(Extracted data entries)
Segment Open

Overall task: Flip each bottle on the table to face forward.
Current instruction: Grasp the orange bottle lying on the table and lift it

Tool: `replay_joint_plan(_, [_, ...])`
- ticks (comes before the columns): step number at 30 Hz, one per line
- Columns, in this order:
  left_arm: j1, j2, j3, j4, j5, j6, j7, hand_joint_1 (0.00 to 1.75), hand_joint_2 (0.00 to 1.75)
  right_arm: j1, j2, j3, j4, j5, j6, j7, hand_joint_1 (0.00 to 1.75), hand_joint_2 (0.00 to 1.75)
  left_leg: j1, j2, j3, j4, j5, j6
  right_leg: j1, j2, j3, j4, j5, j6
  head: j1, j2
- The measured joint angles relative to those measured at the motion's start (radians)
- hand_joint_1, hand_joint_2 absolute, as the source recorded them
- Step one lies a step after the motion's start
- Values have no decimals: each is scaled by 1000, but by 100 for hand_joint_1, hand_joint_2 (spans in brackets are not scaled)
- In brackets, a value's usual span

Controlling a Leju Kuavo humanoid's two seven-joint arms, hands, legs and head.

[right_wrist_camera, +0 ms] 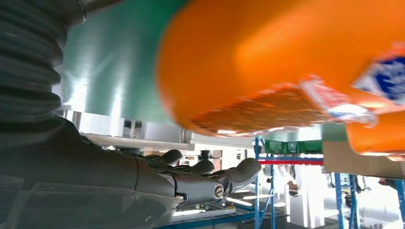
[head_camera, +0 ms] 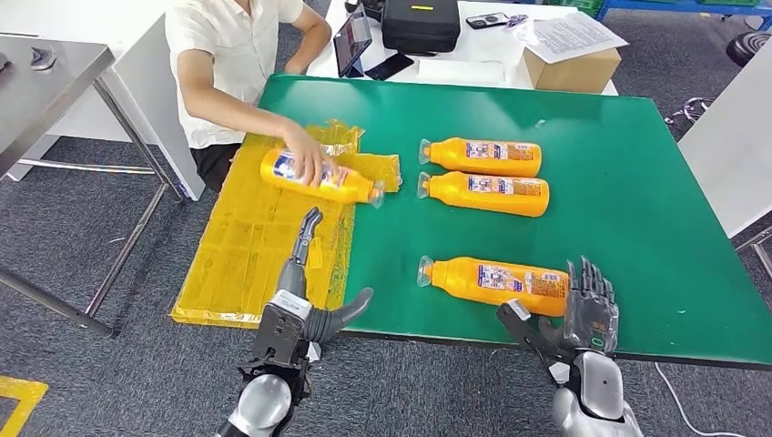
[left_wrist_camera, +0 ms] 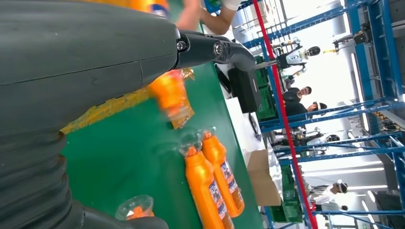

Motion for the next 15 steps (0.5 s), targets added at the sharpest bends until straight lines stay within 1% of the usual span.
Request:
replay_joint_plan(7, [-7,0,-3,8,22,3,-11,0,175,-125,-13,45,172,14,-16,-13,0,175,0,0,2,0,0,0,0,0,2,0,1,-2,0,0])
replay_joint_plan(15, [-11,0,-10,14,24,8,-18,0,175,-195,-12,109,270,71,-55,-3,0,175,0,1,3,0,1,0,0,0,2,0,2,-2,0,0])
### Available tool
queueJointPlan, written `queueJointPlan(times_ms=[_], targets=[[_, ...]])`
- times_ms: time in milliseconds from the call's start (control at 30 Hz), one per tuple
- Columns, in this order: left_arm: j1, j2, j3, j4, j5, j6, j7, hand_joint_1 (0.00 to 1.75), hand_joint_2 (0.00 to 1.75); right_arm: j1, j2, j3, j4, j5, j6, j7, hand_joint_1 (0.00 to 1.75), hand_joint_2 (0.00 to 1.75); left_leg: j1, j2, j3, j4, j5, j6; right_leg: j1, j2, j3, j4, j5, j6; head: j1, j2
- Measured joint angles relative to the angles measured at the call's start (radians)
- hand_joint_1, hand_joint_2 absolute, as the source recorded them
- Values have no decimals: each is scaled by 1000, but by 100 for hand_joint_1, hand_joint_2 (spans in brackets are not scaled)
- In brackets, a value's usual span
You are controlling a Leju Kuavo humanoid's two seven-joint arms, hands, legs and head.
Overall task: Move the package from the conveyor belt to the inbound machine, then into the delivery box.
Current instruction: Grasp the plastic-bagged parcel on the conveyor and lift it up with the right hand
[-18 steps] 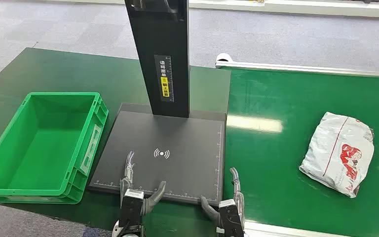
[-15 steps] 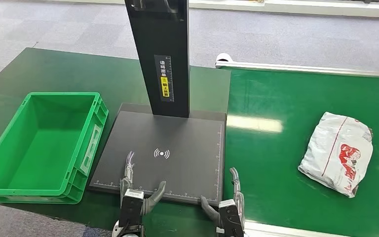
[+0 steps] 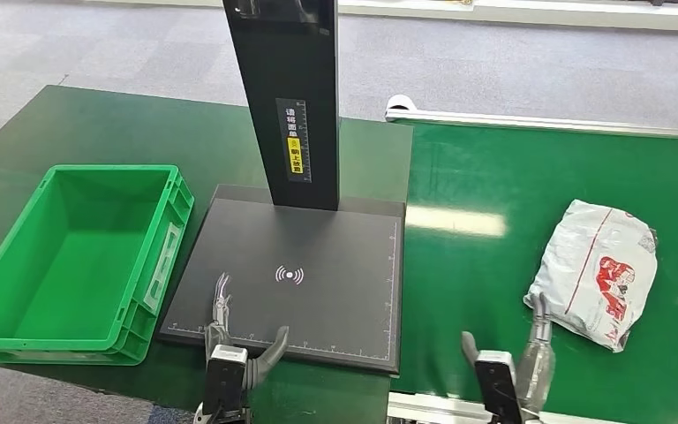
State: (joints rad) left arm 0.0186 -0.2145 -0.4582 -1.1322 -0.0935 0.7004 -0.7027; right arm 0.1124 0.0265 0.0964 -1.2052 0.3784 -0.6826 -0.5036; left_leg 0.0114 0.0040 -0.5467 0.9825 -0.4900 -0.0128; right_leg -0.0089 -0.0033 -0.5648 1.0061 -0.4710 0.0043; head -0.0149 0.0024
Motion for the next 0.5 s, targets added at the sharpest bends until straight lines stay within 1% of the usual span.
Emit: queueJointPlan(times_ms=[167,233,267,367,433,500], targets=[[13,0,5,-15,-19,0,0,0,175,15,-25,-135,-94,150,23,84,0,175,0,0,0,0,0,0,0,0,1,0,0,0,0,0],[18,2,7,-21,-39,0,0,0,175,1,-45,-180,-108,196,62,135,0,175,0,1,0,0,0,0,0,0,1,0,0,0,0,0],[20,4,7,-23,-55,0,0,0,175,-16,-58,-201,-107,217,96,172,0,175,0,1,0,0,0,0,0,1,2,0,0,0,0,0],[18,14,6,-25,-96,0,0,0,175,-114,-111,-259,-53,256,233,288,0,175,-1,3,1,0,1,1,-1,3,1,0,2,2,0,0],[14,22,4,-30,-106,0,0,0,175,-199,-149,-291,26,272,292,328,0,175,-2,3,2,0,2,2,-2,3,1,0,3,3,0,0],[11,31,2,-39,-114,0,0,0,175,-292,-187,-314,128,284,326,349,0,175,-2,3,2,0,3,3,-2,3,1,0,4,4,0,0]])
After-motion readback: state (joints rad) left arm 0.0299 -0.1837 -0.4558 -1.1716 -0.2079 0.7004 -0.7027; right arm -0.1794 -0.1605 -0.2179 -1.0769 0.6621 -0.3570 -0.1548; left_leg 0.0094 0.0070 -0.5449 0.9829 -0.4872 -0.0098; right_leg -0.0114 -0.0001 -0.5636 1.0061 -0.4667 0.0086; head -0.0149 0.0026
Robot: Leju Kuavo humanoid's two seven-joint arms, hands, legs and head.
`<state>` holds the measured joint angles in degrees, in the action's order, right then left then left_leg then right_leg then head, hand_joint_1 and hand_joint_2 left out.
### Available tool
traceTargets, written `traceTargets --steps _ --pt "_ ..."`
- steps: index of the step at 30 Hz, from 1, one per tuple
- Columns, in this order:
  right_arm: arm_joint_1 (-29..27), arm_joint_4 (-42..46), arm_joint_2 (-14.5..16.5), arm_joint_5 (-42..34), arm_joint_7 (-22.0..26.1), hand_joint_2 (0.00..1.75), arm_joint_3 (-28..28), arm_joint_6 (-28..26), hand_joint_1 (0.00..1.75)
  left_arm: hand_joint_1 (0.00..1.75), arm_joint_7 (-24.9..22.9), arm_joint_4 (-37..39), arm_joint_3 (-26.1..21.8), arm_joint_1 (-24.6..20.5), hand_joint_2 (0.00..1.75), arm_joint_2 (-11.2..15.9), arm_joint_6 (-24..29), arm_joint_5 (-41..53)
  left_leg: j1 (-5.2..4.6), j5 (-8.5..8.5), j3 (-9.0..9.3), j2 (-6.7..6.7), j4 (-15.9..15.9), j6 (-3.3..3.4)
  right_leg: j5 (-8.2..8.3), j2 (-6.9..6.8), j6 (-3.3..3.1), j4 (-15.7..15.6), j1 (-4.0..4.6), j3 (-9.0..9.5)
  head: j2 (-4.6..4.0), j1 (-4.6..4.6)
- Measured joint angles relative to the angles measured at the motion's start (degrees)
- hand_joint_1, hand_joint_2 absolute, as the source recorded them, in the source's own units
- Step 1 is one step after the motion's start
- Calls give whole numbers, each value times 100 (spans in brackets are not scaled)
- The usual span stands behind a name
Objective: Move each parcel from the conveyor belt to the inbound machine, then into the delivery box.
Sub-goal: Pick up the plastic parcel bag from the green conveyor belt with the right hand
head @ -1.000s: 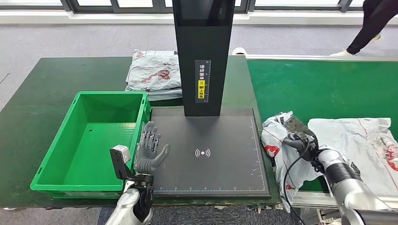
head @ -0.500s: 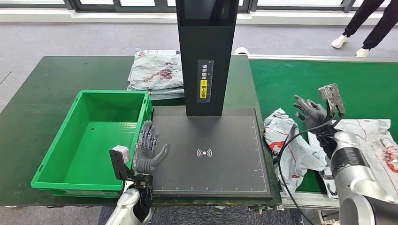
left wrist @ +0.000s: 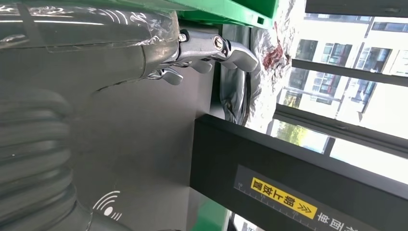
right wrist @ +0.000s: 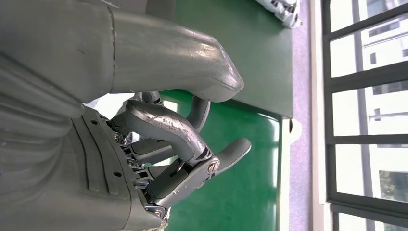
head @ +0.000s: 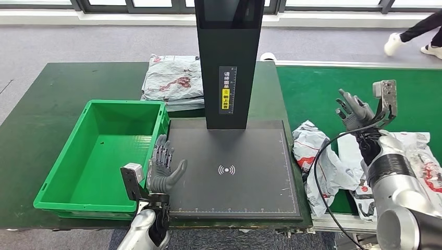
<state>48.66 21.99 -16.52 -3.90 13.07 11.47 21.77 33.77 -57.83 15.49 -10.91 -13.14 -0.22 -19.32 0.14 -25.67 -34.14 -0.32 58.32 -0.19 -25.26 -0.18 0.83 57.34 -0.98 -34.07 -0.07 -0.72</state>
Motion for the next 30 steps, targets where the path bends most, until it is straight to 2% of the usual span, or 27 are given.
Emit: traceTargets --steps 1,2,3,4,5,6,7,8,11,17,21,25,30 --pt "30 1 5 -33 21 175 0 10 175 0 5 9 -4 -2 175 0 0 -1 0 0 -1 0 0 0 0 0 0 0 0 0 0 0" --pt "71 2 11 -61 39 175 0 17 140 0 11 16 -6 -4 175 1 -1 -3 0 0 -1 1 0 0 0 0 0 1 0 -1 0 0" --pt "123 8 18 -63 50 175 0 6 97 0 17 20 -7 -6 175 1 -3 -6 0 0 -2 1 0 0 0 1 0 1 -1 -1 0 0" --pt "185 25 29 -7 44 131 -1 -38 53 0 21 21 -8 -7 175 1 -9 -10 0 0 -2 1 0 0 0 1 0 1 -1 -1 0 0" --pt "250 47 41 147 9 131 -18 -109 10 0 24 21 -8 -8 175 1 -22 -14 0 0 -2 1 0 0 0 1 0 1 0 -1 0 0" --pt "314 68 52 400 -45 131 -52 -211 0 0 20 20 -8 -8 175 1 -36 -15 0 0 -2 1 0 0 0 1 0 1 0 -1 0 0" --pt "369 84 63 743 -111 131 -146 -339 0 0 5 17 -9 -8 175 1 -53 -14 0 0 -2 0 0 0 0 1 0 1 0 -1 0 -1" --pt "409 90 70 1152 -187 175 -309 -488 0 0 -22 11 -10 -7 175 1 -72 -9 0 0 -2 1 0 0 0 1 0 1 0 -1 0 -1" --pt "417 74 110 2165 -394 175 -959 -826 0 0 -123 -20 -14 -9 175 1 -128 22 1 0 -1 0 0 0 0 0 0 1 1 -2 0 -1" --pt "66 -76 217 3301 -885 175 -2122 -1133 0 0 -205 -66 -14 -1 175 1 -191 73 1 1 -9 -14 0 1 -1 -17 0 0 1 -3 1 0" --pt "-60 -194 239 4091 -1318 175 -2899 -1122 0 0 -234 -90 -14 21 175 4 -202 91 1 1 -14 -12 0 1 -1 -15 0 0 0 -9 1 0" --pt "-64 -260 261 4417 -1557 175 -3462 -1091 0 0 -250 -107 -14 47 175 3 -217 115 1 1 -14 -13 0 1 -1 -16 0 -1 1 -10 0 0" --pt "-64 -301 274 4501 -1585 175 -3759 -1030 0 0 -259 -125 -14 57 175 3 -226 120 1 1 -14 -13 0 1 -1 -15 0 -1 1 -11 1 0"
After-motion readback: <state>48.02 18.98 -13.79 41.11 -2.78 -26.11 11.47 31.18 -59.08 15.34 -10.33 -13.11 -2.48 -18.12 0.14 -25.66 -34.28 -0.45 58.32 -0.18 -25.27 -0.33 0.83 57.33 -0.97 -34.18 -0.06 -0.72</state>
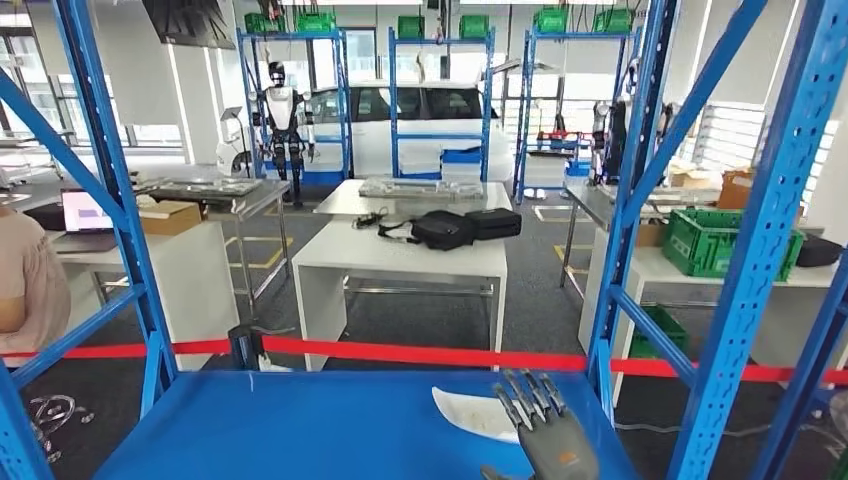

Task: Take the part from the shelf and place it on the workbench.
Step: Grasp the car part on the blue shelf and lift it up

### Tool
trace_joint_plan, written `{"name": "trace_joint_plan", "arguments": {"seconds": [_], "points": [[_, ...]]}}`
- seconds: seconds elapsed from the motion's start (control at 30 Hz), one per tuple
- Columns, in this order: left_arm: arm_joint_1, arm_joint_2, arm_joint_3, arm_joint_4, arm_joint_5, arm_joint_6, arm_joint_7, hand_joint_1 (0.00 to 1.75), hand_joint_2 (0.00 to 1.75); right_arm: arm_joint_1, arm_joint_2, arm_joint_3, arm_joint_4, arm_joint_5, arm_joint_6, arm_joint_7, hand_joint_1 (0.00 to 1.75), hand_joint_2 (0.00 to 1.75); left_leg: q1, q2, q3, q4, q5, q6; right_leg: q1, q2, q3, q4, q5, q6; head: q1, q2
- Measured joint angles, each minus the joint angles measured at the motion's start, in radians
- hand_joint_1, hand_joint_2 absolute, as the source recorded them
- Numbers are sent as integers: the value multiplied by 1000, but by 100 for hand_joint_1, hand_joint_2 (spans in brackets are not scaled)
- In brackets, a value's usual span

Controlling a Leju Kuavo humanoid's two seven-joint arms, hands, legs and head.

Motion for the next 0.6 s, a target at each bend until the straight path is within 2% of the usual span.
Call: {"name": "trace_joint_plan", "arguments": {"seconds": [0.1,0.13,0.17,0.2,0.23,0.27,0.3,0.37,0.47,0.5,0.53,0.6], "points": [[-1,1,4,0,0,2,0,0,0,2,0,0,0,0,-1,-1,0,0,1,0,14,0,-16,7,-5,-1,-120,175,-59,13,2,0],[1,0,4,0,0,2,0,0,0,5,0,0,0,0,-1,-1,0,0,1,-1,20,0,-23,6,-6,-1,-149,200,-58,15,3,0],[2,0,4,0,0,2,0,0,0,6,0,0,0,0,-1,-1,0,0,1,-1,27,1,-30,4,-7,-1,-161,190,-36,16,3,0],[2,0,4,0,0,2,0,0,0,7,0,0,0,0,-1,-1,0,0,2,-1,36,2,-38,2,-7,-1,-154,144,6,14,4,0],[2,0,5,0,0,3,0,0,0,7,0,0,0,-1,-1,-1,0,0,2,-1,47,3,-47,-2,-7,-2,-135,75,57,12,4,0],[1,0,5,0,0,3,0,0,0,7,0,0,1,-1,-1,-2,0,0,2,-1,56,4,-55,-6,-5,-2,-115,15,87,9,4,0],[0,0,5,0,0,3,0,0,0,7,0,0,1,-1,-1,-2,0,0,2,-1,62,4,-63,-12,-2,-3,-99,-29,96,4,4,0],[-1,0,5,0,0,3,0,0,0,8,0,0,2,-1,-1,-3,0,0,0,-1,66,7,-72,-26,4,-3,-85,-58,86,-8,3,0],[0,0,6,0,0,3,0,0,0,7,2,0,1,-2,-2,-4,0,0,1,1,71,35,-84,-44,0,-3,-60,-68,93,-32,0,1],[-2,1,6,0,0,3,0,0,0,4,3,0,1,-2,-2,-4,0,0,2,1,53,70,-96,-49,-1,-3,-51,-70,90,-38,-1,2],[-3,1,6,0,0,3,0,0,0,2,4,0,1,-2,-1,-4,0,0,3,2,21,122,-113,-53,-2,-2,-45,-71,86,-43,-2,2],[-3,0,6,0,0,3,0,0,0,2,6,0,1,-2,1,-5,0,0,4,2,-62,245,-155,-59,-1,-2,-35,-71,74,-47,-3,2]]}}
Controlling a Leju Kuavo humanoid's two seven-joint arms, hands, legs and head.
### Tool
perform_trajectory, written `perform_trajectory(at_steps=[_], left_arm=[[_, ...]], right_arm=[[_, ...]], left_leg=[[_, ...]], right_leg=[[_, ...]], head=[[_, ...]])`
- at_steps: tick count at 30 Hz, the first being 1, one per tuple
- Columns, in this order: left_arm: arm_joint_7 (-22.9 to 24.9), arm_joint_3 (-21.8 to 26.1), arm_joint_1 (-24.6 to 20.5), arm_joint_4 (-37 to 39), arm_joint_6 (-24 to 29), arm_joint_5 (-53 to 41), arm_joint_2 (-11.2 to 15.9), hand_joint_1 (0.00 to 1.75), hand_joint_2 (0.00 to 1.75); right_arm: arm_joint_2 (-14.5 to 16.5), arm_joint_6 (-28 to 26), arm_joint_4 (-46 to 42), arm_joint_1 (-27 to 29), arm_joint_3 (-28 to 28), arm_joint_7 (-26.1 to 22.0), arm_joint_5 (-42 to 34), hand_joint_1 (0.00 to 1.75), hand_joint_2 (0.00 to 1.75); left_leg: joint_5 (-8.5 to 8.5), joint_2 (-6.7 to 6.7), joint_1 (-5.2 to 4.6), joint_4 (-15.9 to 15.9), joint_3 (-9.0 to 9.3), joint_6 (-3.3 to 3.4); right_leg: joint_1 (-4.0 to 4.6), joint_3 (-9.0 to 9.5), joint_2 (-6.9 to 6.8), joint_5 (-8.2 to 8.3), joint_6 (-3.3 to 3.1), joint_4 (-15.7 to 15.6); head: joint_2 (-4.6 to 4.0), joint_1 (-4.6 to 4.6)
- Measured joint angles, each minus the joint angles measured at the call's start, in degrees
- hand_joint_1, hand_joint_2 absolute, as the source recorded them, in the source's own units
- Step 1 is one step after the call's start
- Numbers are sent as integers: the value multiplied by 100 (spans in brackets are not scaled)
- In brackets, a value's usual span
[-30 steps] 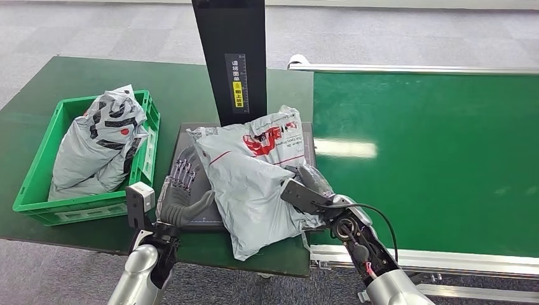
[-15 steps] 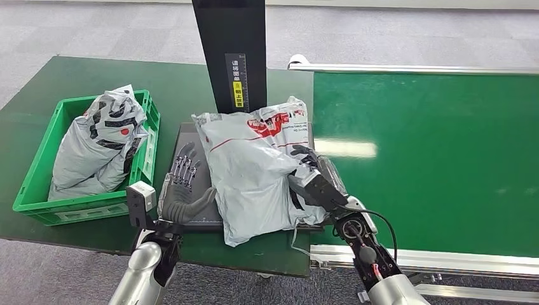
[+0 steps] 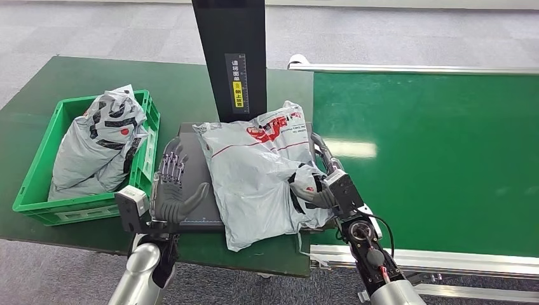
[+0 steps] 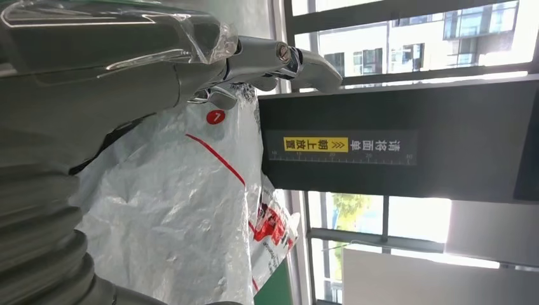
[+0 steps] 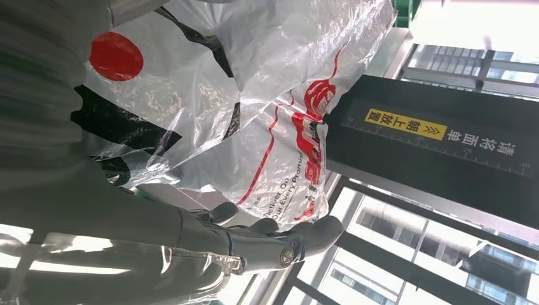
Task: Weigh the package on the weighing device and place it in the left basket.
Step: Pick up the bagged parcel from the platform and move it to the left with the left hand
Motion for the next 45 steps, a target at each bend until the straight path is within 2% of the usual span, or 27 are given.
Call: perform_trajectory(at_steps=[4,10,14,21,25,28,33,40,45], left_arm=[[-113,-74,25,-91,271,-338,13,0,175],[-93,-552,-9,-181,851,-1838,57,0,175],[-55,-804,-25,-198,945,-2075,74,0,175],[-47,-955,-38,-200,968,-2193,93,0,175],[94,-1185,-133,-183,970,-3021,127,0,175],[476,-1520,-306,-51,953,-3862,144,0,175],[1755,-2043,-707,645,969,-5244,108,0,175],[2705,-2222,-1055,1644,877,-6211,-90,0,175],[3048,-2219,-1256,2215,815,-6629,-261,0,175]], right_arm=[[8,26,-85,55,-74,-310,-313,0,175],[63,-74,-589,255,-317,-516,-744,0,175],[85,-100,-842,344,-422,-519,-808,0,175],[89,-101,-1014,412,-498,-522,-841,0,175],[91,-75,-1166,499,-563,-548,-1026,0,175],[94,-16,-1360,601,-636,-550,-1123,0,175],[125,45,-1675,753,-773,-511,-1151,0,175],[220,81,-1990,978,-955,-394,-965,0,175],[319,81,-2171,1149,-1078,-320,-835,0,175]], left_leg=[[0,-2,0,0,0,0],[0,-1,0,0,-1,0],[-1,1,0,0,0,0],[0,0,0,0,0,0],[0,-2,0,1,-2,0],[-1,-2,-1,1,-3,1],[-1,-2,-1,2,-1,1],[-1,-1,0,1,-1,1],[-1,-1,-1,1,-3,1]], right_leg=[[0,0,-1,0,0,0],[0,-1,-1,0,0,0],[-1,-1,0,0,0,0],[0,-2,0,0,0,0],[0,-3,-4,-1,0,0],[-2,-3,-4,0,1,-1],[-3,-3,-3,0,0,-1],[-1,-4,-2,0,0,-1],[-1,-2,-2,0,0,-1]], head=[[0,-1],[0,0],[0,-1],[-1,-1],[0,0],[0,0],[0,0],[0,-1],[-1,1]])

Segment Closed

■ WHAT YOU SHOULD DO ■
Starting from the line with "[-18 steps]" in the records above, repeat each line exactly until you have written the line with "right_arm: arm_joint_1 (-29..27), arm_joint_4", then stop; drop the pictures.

■ THE ANSWER ■
[-18 steps] 
[-15 steps] 
[+0 steps] 
State: (joints rad) left arm 0.0186 -0.2145 -0.4582 -1.1322 -0.0935 0.7004 -0.7027; right arm 0.1124 0.0265 0.0964 -1.2052 0.3784 -0.6826 -0.5036; left_leg 0.0114 0.0040 -0.5467 0.9825 -0.4900 -0.0128; right_leg -0.0089 -0.0033 -0.5648 1.0061 -0.4710 0.0043; head -0.0149 0.0024
Motion for the next 0.5 s, targets added at the sharpest bends until straight lines stay within 1% of the usual span.
Emit: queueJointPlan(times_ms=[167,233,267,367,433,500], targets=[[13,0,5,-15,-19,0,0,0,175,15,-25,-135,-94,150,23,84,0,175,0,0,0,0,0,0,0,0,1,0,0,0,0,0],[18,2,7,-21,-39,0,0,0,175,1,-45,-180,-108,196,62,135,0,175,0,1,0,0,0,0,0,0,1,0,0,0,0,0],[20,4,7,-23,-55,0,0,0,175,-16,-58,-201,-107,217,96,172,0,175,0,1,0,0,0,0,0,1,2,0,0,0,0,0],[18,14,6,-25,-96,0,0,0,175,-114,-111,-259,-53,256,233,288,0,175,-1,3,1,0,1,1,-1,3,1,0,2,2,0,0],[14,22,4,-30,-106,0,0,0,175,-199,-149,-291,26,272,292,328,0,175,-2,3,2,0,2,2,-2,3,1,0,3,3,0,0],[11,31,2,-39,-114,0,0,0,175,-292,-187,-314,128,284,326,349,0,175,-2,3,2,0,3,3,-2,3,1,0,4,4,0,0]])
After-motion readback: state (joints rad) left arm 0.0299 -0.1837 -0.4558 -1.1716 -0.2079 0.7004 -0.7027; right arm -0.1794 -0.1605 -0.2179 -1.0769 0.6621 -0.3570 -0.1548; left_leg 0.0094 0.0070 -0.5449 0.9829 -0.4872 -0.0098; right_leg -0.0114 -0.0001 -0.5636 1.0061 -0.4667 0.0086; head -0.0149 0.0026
Robot: Leju Kuavo humanoid's two seven-joint arms, hands, legs and head.
`<state>` holds the measured joint angles in degrees, in the action's order, right then left then left_leg then right_leg then head, hand_joint_1 and hand_joint_2 left out.
### Available tool
traceTargets, written `traceTargets --steps _ --pt "_ ..."`
- steps: index of the step at 30 Hz, from 1, one per tuple
- Columns, in this order:
  right_arm: arm_joint_1 (-29..27), arm_joint_4 (-42..46), arm_joint_2 (-14.5..16.5), arm_joint_5 (-42..34), arm_joint_7 (-22.0..26.1), hand_joint_2 (0.00..1.75), arm_joint_3 (-28..28), arm_joint_6 (-28..26), hand_joint_1 (0.00..1.75)

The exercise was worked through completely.